For this small origami, the scoring can be expected to take 1 hour on a modern machine. For larger origamis, it is advisable to use a computing cluster to reduce runtime. See the Using a Computing Cluster page.

  1. When finished, check the HTML report of results at scaffoldselector/_results/fourfinger.html.

The HTML report makes all top-scoring origamis available as contact maps, and as FASTA files of scaffold and staple sequences.

STEP 6: View Results

An example HTML results report can be downloaded here: fourfinger.zip (Right click, Save As)

This results report shows that origami ID 3684 is a good choice to implement the fourfinger origami. It’s scaffold sequence comes from a region of the p8064_novopro biological vector sequence.

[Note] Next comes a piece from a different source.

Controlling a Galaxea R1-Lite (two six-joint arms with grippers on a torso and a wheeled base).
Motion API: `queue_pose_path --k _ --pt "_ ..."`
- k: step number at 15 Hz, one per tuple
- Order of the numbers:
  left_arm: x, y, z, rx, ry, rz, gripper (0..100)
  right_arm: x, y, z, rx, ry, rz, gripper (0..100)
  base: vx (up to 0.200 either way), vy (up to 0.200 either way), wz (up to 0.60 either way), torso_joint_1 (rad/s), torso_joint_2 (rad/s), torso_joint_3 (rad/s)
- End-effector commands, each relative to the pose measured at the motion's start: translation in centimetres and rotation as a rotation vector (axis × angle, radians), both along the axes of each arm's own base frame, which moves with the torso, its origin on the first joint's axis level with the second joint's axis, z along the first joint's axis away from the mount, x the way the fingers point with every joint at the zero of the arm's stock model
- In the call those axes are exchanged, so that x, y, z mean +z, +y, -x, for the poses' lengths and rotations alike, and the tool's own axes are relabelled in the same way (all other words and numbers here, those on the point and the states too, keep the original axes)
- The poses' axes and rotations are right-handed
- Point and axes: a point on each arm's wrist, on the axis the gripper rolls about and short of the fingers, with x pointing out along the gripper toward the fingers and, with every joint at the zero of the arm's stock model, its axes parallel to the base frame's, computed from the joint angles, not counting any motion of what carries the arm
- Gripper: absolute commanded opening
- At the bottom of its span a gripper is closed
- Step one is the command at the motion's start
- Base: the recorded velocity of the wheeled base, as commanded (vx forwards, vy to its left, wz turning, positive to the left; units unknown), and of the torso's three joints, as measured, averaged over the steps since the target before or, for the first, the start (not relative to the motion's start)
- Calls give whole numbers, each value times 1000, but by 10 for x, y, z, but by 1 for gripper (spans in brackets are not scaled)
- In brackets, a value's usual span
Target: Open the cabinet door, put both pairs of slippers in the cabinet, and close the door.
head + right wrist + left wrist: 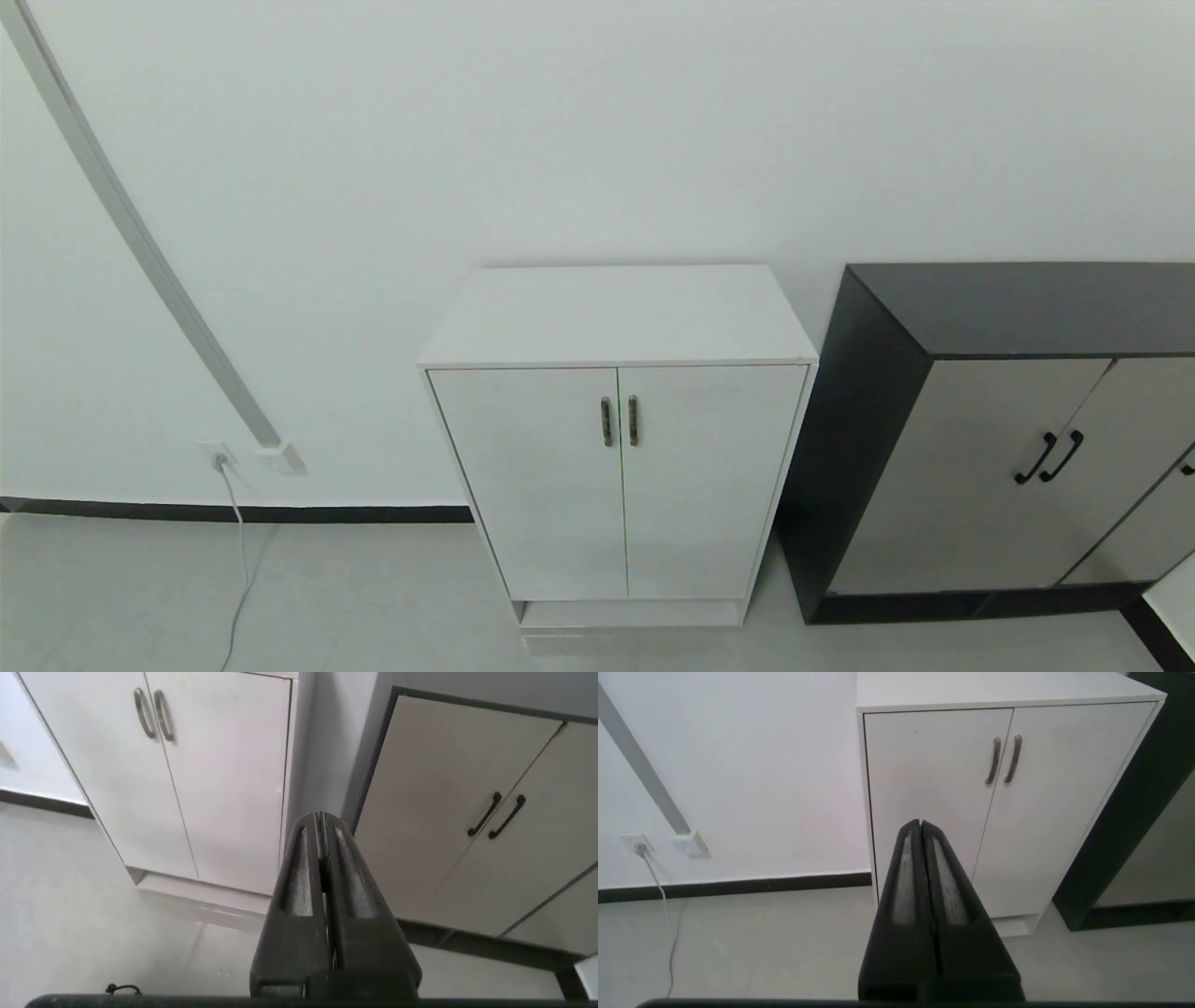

Origami ID 3684 is ranked as the top-choice pareto candidate by all multi-criteria decision making schemes SAW, KNEE and TOPSIS (see our paper for explanations of these methods). It has the following scores for each metric:

Metric 1

Metric 2

Metric 3

Metric 4

285.75

71.36

5.99

0.00

-20.4%

-57.1%

-35.9%

-100.0%

This means that origami ID 3684 has:

  • 20.4% less staple-scaffold off-target bindings (Metric 1) than the population mean

  • 57.1% less scaffold-scaffold bindings (Metric 2) than the population mean

  • 35.9% less staple-staple bindings (Metric 3) than the population mean

  • 100.0% less intra-staple bindings (Metric 4) than the population mean

where “the population” refers to all 5000 origamis made from scaffolds in the scaffold pool. Thus, all the metric scores of origami ID 3684 are significant relative improvements on the population mean for each metric.

The sequences of origami ID 3684 can be downloaded via the FASTA link in the report. (Or here: fourfinger3684_fasta.txt).

In the “Other Information” –> “Metric Distributions in Objective Space” section of the HTML report, it can be observed that the scoring metrics varied considerably over the 5000 sequence candidates tested (particularly Metric 1 and Metric 2). This highlights that sequence selection was meaningful for this origami.

For interest, we can see that the worst sequence choice to implement the fourfinger origami would be origami ID 4648. It’s scaffold sequence comes from a region of the NEB lambda sequence. It has the following scores for each metric:

Metric 1

Metric 2

Metric 3

Metric 4

1161.69

298.69

14.36

4.94

+223.6%

+79.4%

+53.6%

+186.1%

The sequences for origami ID 4648 have many off-target interactions and would be unadvisable to order for the lab.